Contrary to the expectations of both friends and foes, the French infantry held their ground steadily under the fire of the Prussian guns, which thundered on them from La Lune; and their own artillery replied with equal spirit and greater effect on the denser masses of the allied army. Thinking that the Prussians were slackening in their fire, Kellerman formed a column in charging order, and dashed down into the valley, in the hopes of capturing some of the nearest guns of the enemy. A masked battery opened its fire on the French column, and drove it back in disorder. Kellerman having his horse shot under him, and being with difficulty carried off by his men. The Prussian columns now advanced in turn. The French artillerymen began to waver and desert their posts, but were rallied by the efforts and example of their officers; and Kellerman, reorganizing the line of his infantry, took his station in the ranks on foot, and called out to his men to let the enemy come close up, and then to charge them with the bayonet.

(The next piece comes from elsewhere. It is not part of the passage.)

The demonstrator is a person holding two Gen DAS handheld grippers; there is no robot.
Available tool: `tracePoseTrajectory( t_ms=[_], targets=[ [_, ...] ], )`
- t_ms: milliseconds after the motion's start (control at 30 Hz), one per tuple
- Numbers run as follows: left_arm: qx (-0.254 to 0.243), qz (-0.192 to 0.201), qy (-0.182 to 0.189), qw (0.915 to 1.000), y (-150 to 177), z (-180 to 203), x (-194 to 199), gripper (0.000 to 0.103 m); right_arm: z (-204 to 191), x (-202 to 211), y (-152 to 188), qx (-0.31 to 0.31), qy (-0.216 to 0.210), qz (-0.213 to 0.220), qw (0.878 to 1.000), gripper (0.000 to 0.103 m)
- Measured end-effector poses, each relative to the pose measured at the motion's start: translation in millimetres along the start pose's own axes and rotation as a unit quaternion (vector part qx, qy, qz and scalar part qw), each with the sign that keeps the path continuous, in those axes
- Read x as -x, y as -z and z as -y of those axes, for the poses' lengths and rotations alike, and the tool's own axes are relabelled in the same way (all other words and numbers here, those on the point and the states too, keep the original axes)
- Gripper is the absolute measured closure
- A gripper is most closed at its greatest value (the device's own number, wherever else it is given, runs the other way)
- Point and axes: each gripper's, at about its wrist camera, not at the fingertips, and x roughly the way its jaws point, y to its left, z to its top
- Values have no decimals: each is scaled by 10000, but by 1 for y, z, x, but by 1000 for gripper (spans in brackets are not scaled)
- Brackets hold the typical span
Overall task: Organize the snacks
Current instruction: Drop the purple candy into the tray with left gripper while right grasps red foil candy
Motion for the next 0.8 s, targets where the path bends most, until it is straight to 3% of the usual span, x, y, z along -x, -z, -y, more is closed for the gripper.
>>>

The troops caught the enthusiasm of their general, and a cheerful shout of VIVE LA NATION! taken by one battalion from another, pealed across the valley to the assailants. The Prussians flinched from a charge up-hill against a force that seemed so resolute and formidable; they halted for a while in the hollow, and then slowly retreated up their own side of the valley.
Indignant at being thus repulsed by such a foe, the King of Prussia formed the flower of his men in person, and, riding along the column, bitterly reproached them with letting their standard be thus humiliated. Then he led them on again to the attack marching in the front line, and seeing his staff mowed down around him by the deadly fire which the French artillery re-opened. But the troops sent by Dumouriez were now co-operating effectually with Kellerman, and that general's own men, flushed by success, presented a firmer front than ever. Again the Prussians retreated, leaving eight hundred dead behind, and at nightfall the French remained victors on the heights of Valmy.